• _About this exercise_:
Reprint the entries without altering anything.

• _Source information_:
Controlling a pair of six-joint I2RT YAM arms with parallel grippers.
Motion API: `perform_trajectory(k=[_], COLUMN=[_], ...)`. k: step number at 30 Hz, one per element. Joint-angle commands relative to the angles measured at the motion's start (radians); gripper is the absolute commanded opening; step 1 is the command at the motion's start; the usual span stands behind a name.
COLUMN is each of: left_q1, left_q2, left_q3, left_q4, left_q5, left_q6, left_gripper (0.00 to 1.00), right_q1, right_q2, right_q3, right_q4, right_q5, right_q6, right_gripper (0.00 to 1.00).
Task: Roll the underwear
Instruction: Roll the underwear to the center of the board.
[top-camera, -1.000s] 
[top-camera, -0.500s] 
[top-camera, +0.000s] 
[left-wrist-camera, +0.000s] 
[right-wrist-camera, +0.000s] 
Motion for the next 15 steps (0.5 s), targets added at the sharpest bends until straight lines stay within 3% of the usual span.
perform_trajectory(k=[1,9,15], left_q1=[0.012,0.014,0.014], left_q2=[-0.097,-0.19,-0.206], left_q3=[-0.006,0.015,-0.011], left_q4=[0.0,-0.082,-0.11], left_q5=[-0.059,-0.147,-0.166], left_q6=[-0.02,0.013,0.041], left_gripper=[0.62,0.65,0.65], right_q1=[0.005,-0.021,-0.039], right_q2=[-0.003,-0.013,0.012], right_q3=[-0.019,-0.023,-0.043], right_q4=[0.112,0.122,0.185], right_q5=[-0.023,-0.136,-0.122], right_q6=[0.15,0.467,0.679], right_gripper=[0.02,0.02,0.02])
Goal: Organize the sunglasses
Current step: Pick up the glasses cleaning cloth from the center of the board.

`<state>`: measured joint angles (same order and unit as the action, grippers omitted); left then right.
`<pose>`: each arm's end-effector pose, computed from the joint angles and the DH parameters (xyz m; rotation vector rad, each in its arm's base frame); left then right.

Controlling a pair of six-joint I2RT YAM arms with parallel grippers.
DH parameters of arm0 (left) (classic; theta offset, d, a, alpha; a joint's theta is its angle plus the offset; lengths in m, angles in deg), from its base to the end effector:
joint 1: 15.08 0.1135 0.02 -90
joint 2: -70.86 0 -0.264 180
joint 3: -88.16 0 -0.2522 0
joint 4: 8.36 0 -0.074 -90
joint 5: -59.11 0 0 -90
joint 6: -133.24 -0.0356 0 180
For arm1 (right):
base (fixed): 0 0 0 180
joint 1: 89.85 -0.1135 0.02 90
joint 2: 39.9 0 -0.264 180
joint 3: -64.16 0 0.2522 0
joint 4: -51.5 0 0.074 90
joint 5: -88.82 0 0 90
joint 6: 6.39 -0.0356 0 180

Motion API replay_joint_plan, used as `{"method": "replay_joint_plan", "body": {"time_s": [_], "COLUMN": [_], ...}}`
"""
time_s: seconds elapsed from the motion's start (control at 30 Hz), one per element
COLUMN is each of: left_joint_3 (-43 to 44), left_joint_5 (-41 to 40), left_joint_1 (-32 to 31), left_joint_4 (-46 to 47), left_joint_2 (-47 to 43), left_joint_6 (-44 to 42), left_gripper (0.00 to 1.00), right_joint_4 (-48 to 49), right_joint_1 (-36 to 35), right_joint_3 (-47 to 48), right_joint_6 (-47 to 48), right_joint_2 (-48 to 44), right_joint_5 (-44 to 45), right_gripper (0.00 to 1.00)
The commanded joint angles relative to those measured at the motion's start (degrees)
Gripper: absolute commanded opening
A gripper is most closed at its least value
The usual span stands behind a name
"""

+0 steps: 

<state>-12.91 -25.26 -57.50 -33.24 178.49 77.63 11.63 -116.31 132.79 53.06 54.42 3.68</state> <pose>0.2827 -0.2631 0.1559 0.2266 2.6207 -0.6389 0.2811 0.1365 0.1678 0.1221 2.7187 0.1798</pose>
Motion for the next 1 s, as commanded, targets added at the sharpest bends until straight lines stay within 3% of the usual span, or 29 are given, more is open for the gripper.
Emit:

• _Worked solution_:
Controlling a pair of six-joint I2RT YAM arms with parallel grippers.
Motion API: `perform_trajectory(k=[_], COLUMN=[_], ...)`. k: step number at 30 Hz, one per element. Joint-angle commands relative to the angles measured at the motion's start (radians); gripper is the absolute commanded opening; step 1 is the command at the motion's start; the usual span stands behind a name.
COLUMN is each of: left_q1, left_q2, left_q3, left_q4, left_q5, left_q6, left_gripper (0.00 to 1.00), right_q1, right_q2, right_q3, right_q4, right_q5, right_q6, right_gripper (0.00 to 1.00).
Task: Roll the underwear
Instruction: Roll the underwear to the center of the board.
[top-camera, -1.000s] 
[top-camera, -0.500s] 
[top-camera, +0.000s] 
[left-wrist-camera, +0.000s] 
[right-wrist-camera, +0.000s] 
Motion for the next 15 steps (0.5 s), targets added at the sharpest bends until straight lines stay within 3% of the usual span.
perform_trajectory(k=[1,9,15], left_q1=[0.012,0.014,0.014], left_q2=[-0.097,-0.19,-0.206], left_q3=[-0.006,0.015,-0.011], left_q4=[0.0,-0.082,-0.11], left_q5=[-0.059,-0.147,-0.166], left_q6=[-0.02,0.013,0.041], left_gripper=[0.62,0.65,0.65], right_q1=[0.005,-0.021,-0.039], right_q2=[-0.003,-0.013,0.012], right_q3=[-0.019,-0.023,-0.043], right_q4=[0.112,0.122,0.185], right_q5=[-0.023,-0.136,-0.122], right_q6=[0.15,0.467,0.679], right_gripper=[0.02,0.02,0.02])
Goal: Organize the sunglasses
Current step: Pick up the glasses cleaning cloth from the center of the board.

`<state>`: measured joint angles (same order and unit as the action, grippers omitted); left then right.
`<pose>`: each arm's end-effector pose, computed from the joint angles and the DH parameters (xyz m; rotation vector rad, each in its arm's base frame); left then right.

Controlling a pair of six-joint I2RT YAM arms with parallel grippers.
DH parameters of arm0 (left) (classic; theta offset, d, a, alpha; a joint's theta is its angle plus the offset; lengths in m, angles in deg), from its base to the end effector:
joint 1: 15.08 0.1135 0.02 -90
joint 2: -70.86 0 -0.264 180
joint 3: -88.16 0 -0.2522 0
joint 4: 8.36 0 -0.074 -90
joint 5: -59.11 0 0 -90
joint 6: -133.24 -0.0356 0 180
For arm1 (right):
base (fixed): 0 0 0 180
joint 1: 89.85 -0.1135 0.02 90
joint 2: 39.9 0 -0.264 180
joint 3: -64.16 0 0.2522 0
joint 4: -51.5 0 0.074 90
joint 5: -88.82 0 0 90
joint 6: 6.39 -0.0356 0 180

Motion API replay_joint_plan, used as `{"method": "replay_joint_plan", "body": {"time_s": [_], "COLUMN": [_], ...}}`
"""
time_s: seconds elapsed from the motion's start (control at 30 Hz), one per element
COLUMN is each of: left_joint_3 (-43 to 44), left_joint_5 (-41 to 40), left_joint_1 (-32 to 31), left_joint_4 (-46 to 47), left_joint_2 (-47 to 43), left_joint_6 (-44 to 42), left_gripper (0.00 to 1.00), right_joint_4 (-48 to 49), right_joint_1 (-36 to 35), right_joint_3 (-47 to 48), right_joint_6 (-47 to 48), right_joint_2 (-48 to 44), right_joint_5 (-44 to 45), right_gripper (0.00 to 1.00)
The commanded joint angles relative to those measured at the motion's start (degrees)
Gripper: absolute commanded opening
A gripper is most closed at its least value
The usual span stands behind a name
"""

+0 steps: 

<state>-12.91 -25.26 -57.50 -33.24 178.49 77.63 11.63 -116.31 132.79 53.06 54.42 3.68</state> <pose>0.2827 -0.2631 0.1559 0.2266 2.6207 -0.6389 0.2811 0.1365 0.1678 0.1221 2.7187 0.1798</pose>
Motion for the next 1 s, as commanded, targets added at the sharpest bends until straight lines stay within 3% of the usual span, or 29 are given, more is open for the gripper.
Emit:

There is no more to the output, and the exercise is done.